_Instructions for the task_.
Your answer is to be the count alone: the number of lines in the data below where "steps" appears.
Available records Start Marker
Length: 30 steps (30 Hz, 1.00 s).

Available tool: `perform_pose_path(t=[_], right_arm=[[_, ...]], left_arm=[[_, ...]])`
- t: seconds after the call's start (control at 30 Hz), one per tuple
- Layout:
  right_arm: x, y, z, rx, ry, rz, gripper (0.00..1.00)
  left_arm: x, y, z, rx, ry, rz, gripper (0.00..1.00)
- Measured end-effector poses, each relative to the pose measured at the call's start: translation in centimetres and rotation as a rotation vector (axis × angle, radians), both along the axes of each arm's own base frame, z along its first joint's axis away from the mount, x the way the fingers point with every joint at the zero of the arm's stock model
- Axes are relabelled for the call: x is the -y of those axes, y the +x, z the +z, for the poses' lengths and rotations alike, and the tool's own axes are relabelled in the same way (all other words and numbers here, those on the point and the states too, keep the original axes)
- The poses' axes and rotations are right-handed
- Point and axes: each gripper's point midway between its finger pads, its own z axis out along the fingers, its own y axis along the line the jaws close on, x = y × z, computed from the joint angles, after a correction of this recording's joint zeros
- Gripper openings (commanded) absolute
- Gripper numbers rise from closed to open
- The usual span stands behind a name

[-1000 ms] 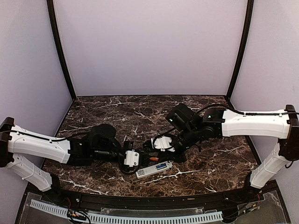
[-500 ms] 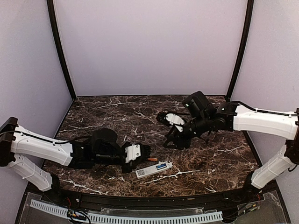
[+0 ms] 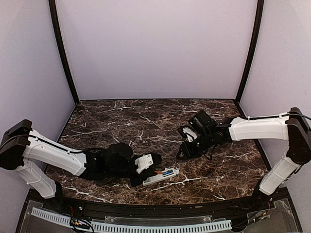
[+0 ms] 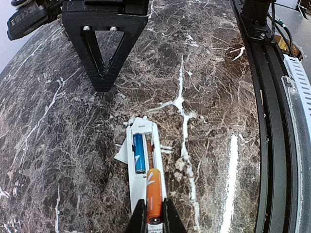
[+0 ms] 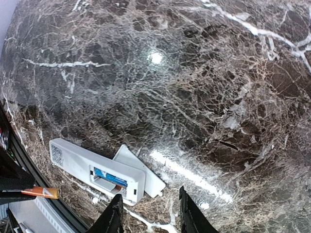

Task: Load the batteries into the remote control

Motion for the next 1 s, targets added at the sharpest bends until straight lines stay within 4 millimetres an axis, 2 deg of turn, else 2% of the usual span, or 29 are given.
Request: perform_pose_path(t=[0.17,0.3,0.57,0.77,1.0], right_arm=[[0.0,0.0,-2.3,-0.052,-0.037,-0.022,0.33],[-0.6,-0.1,-2.7,-0.072,-0.019,-0.015,0.31],[-1.8,-0.3,-2.6,-0.095,0.037,0.010,0.29],[-2.2,-0.4,-2.3,-0.105,0.067,0.012,0.28],[-2.3,-0.8,-2.7,-0.122,0.082,0.018,0.27]], left_arm=[[0.1,-0.3,-2.4,-0.021,0.052,-0.004,0.00],[0.2,-0.2,-4.0,-0.030,0.092,-0.003,0.00],[1.6,0.6,-3.1,0.005,0.054,0.001,0.00],[1.9,0.7,-2.7,0.022,0.038,-0.002,0.00],[2.9,1.3,-3.4,0.059,0.059,-0.023,0.00]])
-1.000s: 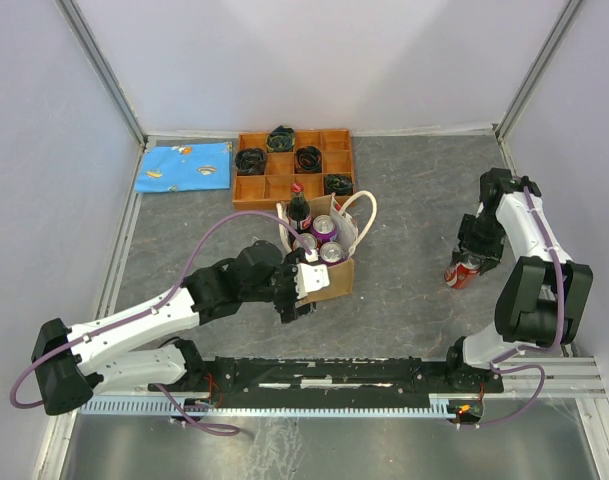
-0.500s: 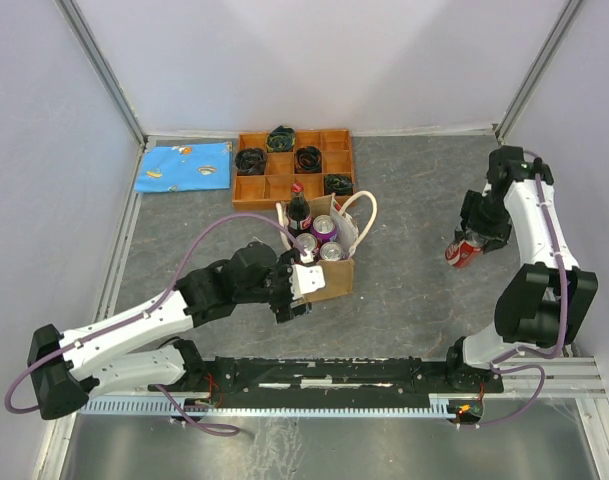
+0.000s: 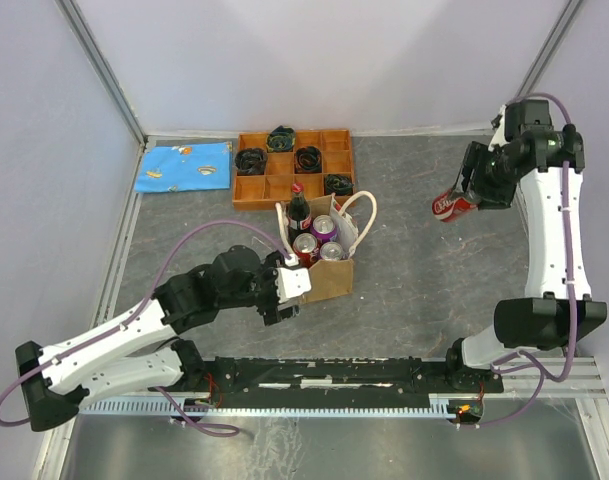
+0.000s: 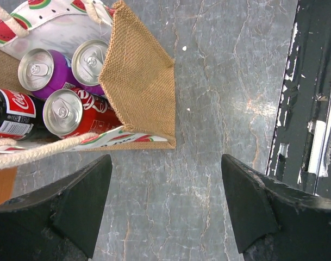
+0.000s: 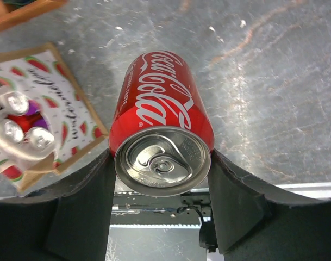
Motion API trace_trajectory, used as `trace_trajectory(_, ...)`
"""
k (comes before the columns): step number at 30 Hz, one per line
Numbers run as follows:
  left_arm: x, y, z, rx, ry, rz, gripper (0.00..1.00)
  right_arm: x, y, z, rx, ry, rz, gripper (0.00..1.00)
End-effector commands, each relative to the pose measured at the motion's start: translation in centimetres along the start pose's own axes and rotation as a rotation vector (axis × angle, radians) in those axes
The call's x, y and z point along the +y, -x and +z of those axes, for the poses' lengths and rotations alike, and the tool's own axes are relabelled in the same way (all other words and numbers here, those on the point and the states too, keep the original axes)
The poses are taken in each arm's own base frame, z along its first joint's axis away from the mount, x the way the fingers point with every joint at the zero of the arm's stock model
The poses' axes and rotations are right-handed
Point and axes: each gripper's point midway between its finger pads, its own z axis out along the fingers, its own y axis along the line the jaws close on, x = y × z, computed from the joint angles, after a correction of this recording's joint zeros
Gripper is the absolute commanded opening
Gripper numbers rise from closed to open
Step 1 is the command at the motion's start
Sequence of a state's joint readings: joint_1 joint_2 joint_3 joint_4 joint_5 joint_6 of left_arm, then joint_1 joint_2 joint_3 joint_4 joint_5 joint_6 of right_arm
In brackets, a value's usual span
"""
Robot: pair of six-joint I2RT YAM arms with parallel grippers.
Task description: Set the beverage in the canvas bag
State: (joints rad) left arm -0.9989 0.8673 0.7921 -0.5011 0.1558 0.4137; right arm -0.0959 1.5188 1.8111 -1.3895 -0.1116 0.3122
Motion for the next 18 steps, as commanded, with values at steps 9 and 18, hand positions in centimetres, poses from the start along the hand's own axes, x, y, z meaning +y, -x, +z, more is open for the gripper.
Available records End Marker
_Response area_.
2